TASK TO CARRY OUT.
Word for word, restate the lines of the data from the first through the one containing "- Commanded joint", and nothing else.

ENTRIES SUPPLIED below:

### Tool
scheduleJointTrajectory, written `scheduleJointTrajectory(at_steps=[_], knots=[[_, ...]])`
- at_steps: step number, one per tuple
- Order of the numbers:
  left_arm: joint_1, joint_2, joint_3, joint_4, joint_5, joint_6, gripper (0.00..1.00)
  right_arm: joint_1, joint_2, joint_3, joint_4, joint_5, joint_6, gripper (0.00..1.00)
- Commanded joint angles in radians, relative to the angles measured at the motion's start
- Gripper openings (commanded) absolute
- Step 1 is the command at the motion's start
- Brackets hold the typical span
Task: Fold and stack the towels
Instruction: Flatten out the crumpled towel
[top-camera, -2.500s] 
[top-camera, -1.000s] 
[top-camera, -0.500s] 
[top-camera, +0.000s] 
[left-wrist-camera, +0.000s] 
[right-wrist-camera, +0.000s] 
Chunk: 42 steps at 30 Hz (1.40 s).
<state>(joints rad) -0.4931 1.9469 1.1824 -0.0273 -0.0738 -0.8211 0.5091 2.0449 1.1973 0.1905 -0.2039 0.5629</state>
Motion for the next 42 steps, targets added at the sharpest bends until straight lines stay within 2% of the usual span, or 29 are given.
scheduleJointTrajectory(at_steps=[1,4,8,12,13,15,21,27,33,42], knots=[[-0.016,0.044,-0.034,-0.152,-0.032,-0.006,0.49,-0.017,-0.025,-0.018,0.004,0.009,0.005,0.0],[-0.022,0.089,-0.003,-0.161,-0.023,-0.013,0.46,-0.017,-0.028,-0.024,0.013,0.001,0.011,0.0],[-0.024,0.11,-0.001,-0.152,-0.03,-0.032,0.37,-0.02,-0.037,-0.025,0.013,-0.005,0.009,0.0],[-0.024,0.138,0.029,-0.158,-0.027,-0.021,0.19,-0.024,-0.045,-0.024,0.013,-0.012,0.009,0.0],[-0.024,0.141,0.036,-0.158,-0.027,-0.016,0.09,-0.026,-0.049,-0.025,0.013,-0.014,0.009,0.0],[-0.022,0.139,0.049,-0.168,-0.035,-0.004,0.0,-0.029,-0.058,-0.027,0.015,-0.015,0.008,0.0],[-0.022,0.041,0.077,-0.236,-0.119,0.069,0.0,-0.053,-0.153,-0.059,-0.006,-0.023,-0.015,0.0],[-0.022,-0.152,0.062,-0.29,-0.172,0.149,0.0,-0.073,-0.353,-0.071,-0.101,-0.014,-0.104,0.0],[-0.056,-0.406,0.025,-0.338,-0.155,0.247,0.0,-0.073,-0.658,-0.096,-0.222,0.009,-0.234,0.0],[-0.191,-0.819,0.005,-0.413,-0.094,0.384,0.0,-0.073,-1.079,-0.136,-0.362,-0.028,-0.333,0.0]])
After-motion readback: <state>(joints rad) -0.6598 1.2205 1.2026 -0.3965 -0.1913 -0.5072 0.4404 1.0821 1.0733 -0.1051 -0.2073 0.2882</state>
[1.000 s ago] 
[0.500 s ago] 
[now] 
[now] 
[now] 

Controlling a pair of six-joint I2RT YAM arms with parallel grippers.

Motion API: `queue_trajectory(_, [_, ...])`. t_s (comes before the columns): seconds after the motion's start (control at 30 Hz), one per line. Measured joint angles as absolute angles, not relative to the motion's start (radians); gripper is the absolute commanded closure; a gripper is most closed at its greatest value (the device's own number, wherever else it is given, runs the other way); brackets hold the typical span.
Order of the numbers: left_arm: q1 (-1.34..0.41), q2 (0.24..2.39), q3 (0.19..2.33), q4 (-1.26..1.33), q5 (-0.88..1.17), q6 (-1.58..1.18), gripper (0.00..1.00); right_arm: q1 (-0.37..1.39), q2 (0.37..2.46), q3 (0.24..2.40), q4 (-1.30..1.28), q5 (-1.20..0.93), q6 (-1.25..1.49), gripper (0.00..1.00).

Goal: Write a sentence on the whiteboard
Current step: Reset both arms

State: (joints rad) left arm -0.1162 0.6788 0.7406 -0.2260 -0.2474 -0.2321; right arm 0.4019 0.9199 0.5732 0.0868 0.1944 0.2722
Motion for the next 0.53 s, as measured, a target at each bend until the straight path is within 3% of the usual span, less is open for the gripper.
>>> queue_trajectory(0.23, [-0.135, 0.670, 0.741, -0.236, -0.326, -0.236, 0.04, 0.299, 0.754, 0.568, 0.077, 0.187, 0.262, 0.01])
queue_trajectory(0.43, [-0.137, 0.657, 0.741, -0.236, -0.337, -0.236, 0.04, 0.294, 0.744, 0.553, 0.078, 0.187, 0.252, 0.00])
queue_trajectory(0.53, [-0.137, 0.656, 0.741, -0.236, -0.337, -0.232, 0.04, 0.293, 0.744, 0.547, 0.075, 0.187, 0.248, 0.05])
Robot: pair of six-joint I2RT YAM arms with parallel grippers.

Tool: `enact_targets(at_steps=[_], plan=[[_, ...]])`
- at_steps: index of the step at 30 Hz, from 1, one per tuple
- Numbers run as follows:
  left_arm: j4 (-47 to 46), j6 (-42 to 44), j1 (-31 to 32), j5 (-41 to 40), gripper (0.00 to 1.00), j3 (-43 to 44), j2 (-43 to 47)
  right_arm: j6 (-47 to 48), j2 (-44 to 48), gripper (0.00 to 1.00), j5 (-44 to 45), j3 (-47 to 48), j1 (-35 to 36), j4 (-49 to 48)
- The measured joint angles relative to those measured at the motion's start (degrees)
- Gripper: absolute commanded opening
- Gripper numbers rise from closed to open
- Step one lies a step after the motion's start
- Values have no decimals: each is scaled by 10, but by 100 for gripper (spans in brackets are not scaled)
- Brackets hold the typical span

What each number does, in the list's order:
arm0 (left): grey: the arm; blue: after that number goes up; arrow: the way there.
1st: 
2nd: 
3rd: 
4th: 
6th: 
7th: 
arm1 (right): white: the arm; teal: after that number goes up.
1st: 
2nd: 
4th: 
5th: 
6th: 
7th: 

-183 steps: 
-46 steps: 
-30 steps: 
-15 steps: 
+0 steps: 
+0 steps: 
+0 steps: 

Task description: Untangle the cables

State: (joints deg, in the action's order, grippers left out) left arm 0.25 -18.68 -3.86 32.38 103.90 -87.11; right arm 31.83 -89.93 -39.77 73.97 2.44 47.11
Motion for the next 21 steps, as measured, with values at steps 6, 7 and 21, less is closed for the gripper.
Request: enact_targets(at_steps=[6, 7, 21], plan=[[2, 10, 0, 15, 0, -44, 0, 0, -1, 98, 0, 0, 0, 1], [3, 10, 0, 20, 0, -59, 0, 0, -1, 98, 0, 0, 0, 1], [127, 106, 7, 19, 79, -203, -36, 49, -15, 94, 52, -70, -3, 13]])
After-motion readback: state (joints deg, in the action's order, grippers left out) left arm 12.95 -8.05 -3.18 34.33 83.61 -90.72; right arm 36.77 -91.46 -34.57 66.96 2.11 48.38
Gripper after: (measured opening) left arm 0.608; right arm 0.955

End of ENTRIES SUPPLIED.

ANSWER FOR THE TASK.
### Tool
scheduleJointTrajectory, written `scheduleJointTrajectory(at_steps=[_], knots=[[_, ...]])`
- at_steps: step number, one per tuple
- Order of the numbers:
  left_arm: joint_1, joint_2, joint_3, joint_4, joint_5, joint_6, gripper (0.00..1.00)
  right_arm: joint_1, joint_2, joint_3, joint_4, joint_5, joint_6, gripper (0.00..1.00)
- Commanded joint angles in radians, relative to the angles measured at the motion's start

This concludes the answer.